The documentary they made was shown on CBS a few months later. It was (and is) incredible. Anyone who has not seen it, should see it.

Below is a very short clip showing the first plane, the moment their firehouse documentary became something far different.

[video=youtube;Ys41jnL2Elk]https://www.youtube.com/watch?v=Ys41jnL2Elk[/video]

Anyway, CNN bought the rights to it, with some updating, and it will be shown Sunday night at 8 PM Eastern time on CNN.

https://www.nydailynews.com/entertainment/tv/powerful-9-11-film-returns-time-cnn-article-1.2785490

Powerful 9/11 film returns, this time on CNN
BY
DON KAPLAN

NEW YORK DAILY NEWS
Saturday, September 10, 2016, 6:00 AM

They were trying to make a movie about New York’s Bravest — and they ended up with some of the most chilling images of all time.

In 2001 two French brothers, Jules and Gedeon Naudet, and firefighter/filmmaker James Hanlon were making a film about becoming a New York City firefighter.

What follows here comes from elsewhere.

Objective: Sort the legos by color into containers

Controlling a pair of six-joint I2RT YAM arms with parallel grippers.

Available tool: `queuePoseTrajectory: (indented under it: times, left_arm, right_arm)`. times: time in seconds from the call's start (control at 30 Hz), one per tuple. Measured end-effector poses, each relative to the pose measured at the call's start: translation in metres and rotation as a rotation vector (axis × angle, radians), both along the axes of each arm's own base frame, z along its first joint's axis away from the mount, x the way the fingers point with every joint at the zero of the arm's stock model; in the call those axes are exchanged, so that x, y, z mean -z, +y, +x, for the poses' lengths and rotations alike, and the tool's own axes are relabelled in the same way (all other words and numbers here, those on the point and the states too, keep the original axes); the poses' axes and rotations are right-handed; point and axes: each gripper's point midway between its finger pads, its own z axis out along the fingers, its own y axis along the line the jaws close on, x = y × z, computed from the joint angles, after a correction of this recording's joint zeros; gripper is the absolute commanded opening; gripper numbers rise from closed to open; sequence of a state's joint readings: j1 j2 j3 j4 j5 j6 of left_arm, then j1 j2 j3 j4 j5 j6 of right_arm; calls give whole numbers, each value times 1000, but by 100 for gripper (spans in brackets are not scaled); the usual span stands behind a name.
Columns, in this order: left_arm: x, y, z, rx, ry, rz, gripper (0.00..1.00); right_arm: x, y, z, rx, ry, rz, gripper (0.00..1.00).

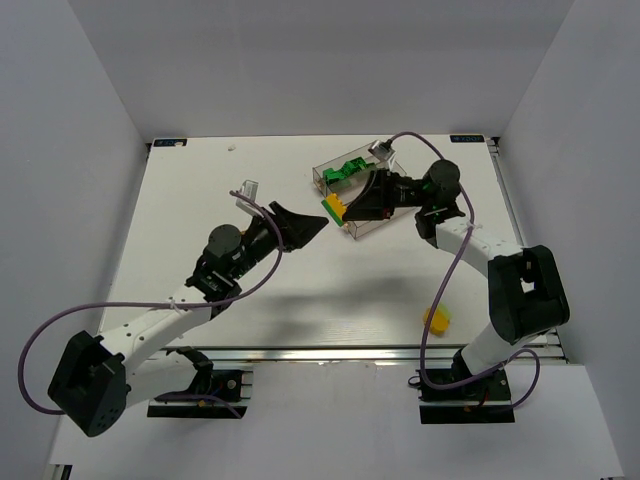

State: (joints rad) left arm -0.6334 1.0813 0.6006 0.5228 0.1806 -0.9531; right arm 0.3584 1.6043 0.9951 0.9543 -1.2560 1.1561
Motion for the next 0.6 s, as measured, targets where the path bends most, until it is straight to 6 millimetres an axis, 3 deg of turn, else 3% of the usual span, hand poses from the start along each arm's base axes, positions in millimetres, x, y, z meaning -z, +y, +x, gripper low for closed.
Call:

On the morning of Sept. 11, they ended up riding a firetruck straight into hell, walking away with perhaps the most chilling record of the mind-numbing, world-changing terrorist attack.

That footage became the documentary “9/11,” which drew a whopping 35 million viewers when it debuted on CBS — and which will air Sunday night at 8 p.m. in an updated edition.

There have been dozens of films, TV shows and documentaries about 9/11, but what sets this one apart is the unique images and access the filmmakers wound up with.

What they captured was the only known film of the first plane hitting the North Tower, footage from inside the lobby of the Twin Towers as they burned, and the faces of the doomed firefighters as they raced to save people’s lives inside a pair of iconic buildings that would soon collapse into chaotic, hellish churning meat grinders.

They also recorded the sights and sounds of people leaping from the burning towers and slamming into the ground far below.

The updated film has been retitled “9/11 Fifteen Years Later” and features Denis Leary reflecting on the bravery of the firefighters who lost their lives that day.

All these years later, the tragedy is still raw and the documentary remains a masterpiece.All the more striking, then, that its creation was a coincidence.

The filmmakers had been working on a movie that would follow a young firefighter, known as a “probie,” as he worked his way up through the ranks at the Duane Street firehouse.

On that fateful day, they ended up following the men of Engine 7, Ladder 1, who were among the first responders to the World Trade Center after Al Qaeda terrorists hijacked airliners and crashed them into the buildings.

Almost two decades later, the film hasn’t lost its power. If anything, it’s even more important, more impactful and more heartbreaking than ever.